REQUIREMENT: Please copy exactly the lines that run from the start of the entries to the line containing "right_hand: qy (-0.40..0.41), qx", inclusive.

INPUT DATA:
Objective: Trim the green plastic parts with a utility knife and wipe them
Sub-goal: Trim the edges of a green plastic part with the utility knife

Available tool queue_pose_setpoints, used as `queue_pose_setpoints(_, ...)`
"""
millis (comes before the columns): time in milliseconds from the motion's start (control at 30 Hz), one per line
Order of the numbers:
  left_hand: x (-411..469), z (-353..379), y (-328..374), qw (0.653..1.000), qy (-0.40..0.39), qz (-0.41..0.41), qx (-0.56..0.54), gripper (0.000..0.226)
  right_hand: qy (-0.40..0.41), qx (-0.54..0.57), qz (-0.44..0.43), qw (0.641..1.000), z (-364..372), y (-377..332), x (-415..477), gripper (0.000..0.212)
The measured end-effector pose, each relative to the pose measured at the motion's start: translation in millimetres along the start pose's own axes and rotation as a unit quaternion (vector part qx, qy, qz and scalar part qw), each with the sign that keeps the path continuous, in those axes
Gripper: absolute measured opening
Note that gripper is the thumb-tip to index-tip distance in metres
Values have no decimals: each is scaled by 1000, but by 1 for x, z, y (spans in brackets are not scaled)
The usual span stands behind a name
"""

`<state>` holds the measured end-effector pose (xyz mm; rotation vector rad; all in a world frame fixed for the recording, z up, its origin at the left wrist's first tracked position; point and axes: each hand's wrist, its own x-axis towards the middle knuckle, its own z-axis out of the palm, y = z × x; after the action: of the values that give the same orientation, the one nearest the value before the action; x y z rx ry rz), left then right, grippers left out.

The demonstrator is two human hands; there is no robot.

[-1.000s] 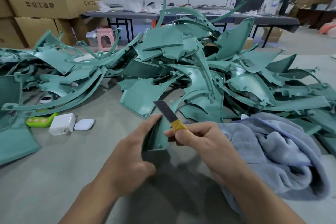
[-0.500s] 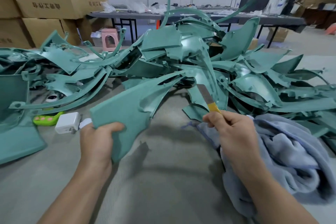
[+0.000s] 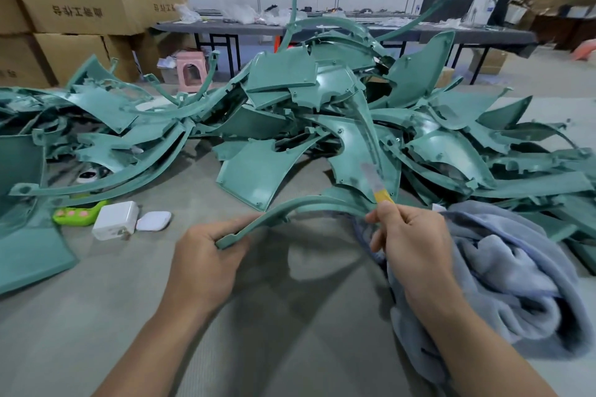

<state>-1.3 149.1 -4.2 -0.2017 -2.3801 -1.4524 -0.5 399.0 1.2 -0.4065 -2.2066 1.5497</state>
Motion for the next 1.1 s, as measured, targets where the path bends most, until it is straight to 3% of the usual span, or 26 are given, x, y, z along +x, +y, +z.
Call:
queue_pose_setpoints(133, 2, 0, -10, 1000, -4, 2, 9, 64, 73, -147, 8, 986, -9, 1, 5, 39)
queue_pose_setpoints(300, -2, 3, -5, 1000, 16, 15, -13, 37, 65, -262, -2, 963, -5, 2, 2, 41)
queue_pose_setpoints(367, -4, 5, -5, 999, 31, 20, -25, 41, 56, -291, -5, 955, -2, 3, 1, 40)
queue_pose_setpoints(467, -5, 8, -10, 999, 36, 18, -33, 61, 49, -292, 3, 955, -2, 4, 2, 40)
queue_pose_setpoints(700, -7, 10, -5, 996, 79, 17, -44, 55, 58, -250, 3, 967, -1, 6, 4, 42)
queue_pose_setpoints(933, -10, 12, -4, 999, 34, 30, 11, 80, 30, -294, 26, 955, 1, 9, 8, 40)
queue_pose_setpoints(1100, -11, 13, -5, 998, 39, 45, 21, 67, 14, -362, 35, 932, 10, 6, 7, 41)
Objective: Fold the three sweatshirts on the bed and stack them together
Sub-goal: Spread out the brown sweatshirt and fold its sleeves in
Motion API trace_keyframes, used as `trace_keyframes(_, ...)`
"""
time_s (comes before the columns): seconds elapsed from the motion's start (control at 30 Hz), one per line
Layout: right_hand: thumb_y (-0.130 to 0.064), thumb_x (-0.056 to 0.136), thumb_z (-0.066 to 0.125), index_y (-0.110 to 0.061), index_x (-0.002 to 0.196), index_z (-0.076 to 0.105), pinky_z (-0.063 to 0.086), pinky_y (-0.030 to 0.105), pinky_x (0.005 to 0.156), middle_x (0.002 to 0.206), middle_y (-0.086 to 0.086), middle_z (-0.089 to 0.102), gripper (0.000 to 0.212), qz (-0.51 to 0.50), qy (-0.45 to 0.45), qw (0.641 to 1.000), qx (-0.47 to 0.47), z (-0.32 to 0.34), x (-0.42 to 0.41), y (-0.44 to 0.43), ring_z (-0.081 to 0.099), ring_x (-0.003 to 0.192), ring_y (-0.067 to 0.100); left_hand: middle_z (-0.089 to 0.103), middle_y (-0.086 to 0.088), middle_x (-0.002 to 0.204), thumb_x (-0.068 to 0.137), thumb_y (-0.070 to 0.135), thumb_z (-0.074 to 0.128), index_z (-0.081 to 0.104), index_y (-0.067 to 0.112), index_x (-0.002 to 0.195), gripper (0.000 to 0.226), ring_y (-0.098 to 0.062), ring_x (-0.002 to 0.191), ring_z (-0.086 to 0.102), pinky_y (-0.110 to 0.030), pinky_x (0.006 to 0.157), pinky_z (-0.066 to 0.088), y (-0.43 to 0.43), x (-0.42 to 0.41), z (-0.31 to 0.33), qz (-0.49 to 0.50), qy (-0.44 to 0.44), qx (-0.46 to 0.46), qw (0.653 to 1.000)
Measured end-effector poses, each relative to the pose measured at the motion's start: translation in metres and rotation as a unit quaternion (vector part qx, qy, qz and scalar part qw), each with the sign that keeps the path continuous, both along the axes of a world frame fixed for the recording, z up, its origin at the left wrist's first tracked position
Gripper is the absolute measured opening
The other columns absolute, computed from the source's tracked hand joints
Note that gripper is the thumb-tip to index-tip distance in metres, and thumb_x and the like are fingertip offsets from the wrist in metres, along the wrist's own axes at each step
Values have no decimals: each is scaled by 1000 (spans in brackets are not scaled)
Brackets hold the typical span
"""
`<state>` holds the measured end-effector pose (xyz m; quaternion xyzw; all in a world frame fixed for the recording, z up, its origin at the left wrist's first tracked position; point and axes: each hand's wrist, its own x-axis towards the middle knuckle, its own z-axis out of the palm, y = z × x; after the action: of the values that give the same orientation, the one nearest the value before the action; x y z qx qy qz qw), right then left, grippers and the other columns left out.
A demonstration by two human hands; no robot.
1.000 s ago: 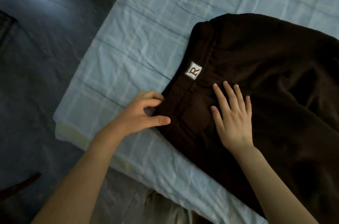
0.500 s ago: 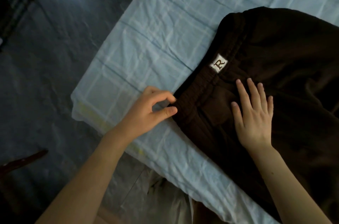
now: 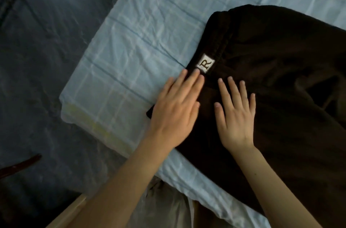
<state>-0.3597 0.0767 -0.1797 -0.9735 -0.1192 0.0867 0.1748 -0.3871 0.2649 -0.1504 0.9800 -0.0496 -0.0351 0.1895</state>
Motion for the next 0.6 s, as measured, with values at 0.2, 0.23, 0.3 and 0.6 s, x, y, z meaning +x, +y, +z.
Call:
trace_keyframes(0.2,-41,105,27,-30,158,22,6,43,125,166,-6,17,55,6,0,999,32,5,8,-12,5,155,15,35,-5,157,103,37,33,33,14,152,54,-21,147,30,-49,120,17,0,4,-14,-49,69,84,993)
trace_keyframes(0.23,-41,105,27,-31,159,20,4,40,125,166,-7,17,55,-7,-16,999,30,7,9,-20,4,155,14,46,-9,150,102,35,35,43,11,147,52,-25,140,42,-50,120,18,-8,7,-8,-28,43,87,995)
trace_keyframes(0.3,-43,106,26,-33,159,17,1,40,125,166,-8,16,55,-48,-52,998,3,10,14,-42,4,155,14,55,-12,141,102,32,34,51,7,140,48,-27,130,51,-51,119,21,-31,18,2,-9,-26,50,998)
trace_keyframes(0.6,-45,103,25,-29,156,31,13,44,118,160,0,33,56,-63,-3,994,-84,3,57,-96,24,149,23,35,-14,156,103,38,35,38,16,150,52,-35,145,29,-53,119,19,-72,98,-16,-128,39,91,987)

TASK RESPONSE:
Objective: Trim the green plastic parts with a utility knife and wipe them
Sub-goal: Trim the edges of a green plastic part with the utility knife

Available tool queue_pose_setpoints, used as `queue_pose_setpoints(_, ...)`
"""
millis (comes before the columns): time in milliseconds from the motion's start (control at 30 Hz), one per line
Order of the numbers:
  left_hand: x (-411..469), z (-353..379), y (-328..374), qw (0.653..1.000), qy (-0.40..0.39), qz (-0.41..0.41), qx (-0.56..0.54), gripper (0.000..0.226)
  right_hand: qy (-0.40..0.41), qx (-0.54..0.57), qz (-0.44..0.43), qw (0.641..1.000), z (-364..372), y (-377..332), x (-415..477), gripper (0.000..0.212)

This exercise is now fully answered.